Posted to issues@spark.apache.org by "Eyal Zituny (JIRA)" <ji...@apache.org> on 2019/03/31 09:06:00 UTC
[jira] [Commented] (SPARK-27330) ForeachWriter is not being closed
once a batch is aborted
[ https://issues.apache.org/jira/browse/SPARK-27330?page=com.atlassian.jira.plugin.system.issuetabpanels:comment-tabpanel&focusedCommentId=16806086#comment-16806086 ]
Eyal Zituny commented on SPARK-27330:
-------------------------------------
guys, let me know if my fix suggestion is make sense and i will provide a PR
> ForeachWriter is not being closed once a batch is aborted
> ---------------------------------------------------------
>
> Key: SPARK-27330
> URL: https://issues.apache.org/jira/browse/SPARK-27330
> Project: Spark
> Issue Type: Bug
> Components: Structured Streaming
> Affects Versions: 2.4.0
> Reporter: Eyal Zituny
> Priority: Major
>
> in cases where a micro batch is being killed (interrupted), not during actual processing done by the ForeachDataWriter (when iterating the iterator), DataWritingSparkTask will handle the interruption and call dataWriter.abort()
> the problem is that ForeachDataWriter has an empty implementation for the abort method.
> as a result of that, i have encountered issues in connections which were opened in the "open" method when the writer has been created but never closed.
> this wasn't the behavior pre spark 2.4
> my suggestion is to call ForeachWriter.close() when DataWriter.abort() is called, and exception should also be provided in order to notify the foreach writer that this task has failed
>
> stack trace from the exception i have encountered:
> org.apache.spark.TaskKilledException: null
> at org.apache.spark.TaskContextImpl.killTaskIfInterrupted(TaskContextImpl.scala:149)

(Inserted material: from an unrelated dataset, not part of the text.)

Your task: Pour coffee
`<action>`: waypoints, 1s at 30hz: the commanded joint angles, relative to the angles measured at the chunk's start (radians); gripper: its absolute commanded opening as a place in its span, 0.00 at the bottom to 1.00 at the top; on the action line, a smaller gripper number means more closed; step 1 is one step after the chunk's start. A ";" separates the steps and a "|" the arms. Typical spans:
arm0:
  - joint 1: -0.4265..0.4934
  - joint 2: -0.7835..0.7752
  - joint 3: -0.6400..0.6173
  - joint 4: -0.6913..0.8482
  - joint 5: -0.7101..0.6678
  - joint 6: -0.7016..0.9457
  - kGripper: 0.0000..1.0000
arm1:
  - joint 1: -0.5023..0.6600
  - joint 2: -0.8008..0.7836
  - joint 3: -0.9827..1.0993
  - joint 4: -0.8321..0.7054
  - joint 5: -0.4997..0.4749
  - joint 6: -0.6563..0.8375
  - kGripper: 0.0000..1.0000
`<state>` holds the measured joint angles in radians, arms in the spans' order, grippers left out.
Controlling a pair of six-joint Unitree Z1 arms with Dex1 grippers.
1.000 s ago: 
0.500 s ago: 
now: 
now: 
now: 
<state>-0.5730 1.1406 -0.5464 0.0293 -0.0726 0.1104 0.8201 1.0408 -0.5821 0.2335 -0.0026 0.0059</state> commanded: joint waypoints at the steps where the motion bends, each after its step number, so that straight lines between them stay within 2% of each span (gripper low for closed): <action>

> at org.apache.spark.InterruptibleIterator.hasNext(InterruptibleIterator.scala:36)
> at scala.collection.Iterator$$anon$11.hasNext(Iterator.scala:408)
> at org.apache.spark.sql.execution.datasources.v2.DataWritingSparkTask$$anonfun$run$3.apply(WriteToDataSourceV2Exec.scala:117)

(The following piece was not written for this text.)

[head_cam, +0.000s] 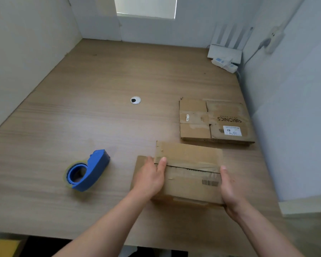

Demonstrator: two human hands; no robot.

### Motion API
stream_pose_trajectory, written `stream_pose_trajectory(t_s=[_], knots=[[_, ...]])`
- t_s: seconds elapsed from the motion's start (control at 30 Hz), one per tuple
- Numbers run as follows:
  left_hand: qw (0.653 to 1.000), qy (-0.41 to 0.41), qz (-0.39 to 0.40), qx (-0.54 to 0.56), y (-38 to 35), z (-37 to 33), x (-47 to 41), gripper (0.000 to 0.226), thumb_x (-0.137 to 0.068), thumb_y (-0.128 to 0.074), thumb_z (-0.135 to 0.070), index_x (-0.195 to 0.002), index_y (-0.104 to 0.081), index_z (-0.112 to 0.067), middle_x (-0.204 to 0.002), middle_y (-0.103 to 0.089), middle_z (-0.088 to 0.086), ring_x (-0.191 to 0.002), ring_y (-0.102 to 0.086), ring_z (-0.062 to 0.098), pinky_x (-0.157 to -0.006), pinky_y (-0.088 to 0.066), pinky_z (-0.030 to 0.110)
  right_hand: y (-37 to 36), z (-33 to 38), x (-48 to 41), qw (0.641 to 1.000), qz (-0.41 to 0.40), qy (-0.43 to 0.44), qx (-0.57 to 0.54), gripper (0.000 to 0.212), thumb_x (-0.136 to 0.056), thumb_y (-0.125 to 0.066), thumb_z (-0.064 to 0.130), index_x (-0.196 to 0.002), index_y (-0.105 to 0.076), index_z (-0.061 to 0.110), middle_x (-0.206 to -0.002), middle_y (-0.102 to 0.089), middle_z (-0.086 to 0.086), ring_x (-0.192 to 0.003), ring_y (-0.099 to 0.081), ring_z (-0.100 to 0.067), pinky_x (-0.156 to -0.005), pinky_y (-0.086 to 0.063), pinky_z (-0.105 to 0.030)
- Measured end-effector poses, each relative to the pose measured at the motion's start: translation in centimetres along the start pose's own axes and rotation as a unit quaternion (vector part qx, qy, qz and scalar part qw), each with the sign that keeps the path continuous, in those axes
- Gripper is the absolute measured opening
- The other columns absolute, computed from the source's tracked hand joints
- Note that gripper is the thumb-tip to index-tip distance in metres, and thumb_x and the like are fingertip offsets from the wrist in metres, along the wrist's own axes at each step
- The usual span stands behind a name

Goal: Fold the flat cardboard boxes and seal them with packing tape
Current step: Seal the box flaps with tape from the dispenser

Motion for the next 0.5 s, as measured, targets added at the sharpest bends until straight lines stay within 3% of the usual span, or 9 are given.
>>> stream_pose_trajectory(t_s=[0.07, 0.13, 0.23, 0.33, 0.4, 0.43, 0.5], knots=[[0.969, -0.062, -0.072, -0.229, 0.0, -2.3, 1.0, 0.088, -0.094, -0.026, -0.069, -0.156, -0.003, -0.011, -0.165, 0.003, 0.017, -0.152, -0.001, 0.037, -0.119, -0.016, 0.053, -1.1, 2.1, 3.3, 0.999, -0.023, 0.031, 0.003, 0.073, -0.090, -0.037, 0.077, -0.113, -0.070, 0.015, -0.126, -0.065, -0.005, -0.122, -0.057, -0.024, -0.109, -0.040, -0.037], [0.943, -0.194, -0.076, -0.259, -1.7, -5.5, 2.9, 0.088, -0.093, -0.017, -0.072, -0.157, 0.008, -0.017, -0.162, 0.025, 0.012, -0.149, 0.022, 0.035, -0.119, 0.000, 0.056, -2.0, 1.8, 5.3, 0.998, -0.045, 0.043, 0.020, 0.049, -0.107, -0.035, 0.043, -0.119, -0.066, 0.008, -0.123, -0.060, -0.007, -0.121, -0.055, -0.026, -0.099, -0.038, -0.029], [0.909, -0.292, 0.003, -0.298, -6.4, -7.1, 4.1, 0.082, -0.094, -0.006, -0.074, -0.159, -0.006, -0.024, -0.166, 0.014, 0.007, -0.147, 0.025, 0.032, -0.118, 0.005, 0.063, -2.7, -0.4, 6.5, 0.996, -0.059, 0.051, -0.043, 0.044, -0.109, -0.035, 0.030, -0.117, -0.068, 0.003, -0.124, -0.067, -0.014, -0.122, -0.059, -0.030, -0.107, -0.041, -0.037], [0.898, -0.284, 0.023, -0.336, -7.4, -6.4, 3.5, 0.078, -0.095, -0.005, -0.072, -0.159, -0.004, -0.027, -0.166, 0.014, 0.001, -0.149, 0.023, 0.030, -0.119, 0.006, 0.062, -2.1, -0.4, 6.8, 0.993, -0.036, 0.030, -0.110, 0.032, -0.108, -0.038, 0.016, -0.112, -0.070, 0.009, -0.111, -0.070, 0.000, -0.112, -0.064, -0.018, -0.106, -0.044, -0.032], [0.890, -0.300, 0.014, -0.343, -6.9, -6.4, 3.5, 0.073, -0.098, -0.008, -0.067, -0.159, -0.003, -0.026, -0.166, 0.014, 0.000, -0.149, 0.023, 0.029, -0.119, 0.004, 0.062, -1.5, -0.5, 6.3, 0.989, 0.019, 0.026, -0.144, 0.029, -0.105, -0.046, 0.021, -0.118, -0.069, 0.008, -0.112, -0.072, 0.002, -0.110, -0.065, -0.007, -0.104, -0.047, -0.027], [0.887, -0.308, 0.011, -0.344, -6.6, -6.4, 3.5, 0.071, -0.099, -0.011, -0.064, -0.159, -0.003, -0.026, -0.166, 0.015, 0.000, -0.149, 0.024, 0.028, -0.119, 0.001, 0.062, -1.3, -0.6, 6.1, 0.987, 0.052, 0.013, -0.153, 0.036, -0.101, -0.053, 0.032, -0.126, -0.066, 0.009, -0.120, -0.071, 0.000, -0.116, -0.064, -0.008, -0.109, -0.045, -0.032], [0.898, -0.283, -0.019, -0.337, -5.5, -5.6, 3.6, 0.069, -0.101, -0.018, -0.061, -0.159, -0.003, -0.027, -0.165, 0.019, -0.002, -0.148, 0.025, 0.028, -0.120, -0.003, 0.061, -0.2, -0.8, 5.4, 0.992, 0.073, 0.003, -0.101, 0.070, -0.090, -0.065, 0.050, -0.149, -0.045, 0.018, -0.147, -0.053, 0.001, -0.136, -0.049, -0.013, -0.119, -0.033, -0.044]])
Point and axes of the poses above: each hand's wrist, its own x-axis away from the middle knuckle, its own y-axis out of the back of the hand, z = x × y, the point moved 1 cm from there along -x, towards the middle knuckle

> at org.apache.spark.sql.execution.datasources.v2.DataWritingSparkTask$$anonfun$run$3.apply(WriteToDataSourceV2Exec.scala:116)

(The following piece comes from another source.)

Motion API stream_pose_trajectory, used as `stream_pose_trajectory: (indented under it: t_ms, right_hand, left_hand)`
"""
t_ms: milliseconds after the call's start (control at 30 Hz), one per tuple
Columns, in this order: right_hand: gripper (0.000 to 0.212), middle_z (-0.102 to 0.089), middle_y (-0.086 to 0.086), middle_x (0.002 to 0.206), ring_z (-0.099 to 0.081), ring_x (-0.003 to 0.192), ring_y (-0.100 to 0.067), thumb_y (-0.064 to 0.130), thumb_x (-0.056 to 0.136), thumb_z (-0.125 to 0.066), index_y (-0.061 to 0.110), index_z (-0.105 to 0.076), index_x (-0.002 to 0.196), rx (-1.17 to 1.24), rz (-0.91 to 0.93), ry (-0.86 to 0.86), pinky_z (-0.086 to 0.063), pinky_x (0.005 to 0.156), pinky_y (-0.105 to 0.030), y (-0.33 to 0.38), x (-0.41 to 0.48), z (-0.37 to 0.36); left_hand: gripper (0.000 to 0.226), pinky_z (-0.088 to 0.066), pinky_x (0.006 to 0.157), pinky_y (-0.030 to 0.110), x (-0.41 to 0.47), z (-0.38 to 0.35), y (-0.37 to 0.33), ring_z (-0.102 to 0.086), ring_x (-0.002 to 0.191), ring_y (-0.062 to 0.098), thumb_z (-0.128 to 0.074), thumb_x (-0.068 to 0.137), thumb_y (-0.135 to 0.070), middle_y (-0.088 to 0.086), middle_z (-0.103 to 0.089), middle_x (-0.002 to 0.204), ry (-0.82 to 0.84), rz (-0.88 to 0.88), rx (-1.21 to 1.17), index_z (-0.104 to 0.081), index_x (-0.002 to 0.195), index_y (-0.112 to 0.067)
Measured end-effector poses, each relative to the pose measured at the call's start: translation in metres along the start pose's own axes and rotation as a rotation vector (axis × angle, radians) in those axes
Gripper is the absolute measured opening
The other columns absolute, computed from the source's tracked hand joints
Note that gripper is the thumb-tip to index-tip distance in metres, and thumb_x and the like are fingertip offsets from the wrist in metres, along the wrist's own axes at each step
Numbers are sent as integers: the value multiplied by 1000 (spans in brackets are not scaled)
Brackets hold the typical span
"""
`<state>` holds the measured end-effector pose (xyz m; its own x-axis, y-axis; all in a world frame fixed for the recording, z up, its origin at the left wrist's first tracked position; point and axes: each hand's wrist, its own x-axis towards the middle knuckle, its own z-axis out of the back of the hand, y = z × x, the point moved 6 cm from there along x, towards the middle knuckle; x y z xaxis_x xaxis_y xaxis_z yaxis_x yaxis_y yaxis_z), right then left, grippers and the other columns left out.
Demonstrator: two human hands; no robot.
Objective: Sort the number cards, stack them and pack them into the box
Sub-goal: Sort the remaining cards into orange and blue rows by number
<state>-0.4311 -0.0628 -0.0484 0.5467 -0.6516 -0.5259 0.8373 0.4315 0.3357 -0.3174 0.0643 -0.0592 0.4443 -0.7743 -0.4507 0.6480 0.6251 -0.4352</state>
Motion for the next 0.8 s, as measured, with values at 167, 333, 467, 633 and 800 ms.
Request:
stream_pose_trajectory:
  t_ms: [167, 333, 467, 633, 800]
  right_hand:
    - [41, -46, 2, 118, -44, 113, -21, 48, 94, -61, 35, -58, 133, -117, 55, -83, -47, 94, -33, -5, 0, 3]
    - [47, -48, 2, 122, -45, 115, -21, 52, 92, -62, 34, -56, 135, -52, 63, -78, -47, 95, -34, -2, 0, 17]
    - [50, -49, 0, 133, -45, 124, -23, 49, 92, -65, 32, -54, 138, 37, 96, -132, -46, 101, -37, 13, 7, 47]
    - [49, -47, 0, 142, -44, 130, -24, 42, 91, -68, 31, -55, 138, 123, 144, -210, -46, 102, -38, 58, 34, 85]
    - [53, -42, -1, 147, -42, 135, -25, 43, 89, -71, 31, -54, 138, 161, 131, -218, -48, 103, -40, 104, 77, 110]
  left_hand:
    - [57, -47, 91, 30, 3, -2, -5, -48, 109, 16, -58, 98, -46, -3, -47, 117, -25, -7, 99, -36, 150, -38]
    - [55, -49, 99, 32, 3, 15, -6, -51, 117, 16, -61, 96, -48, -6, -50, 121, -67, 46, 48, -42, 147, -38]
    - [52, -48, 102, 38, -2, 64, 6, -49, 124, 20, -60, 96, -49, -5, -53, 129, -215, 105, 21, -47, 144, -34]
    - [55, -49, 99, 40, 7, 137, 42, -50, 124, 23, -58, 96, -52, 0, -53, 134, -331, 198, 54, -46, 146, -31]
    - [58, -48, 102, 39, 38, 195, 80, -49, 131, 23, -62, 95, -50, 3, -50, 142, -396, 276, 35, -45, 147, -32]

> at org.apache.spark.util.Utils$.tryWithSafeFinallyAndFailureCallbacks(Utils.scala:1394)
> at org.apache.spark.sql.execution.datasources.v2.DataWritingSparkTask$.run(WriteToDataSourceV2Exec.scala:146)
> at org.apache.spark.sql.execution.datasources.v2.WriteToDataSourceV2Exec$$anonfun$doExecute$2.apply(WriteToDataSourceV2Exec.scala:67)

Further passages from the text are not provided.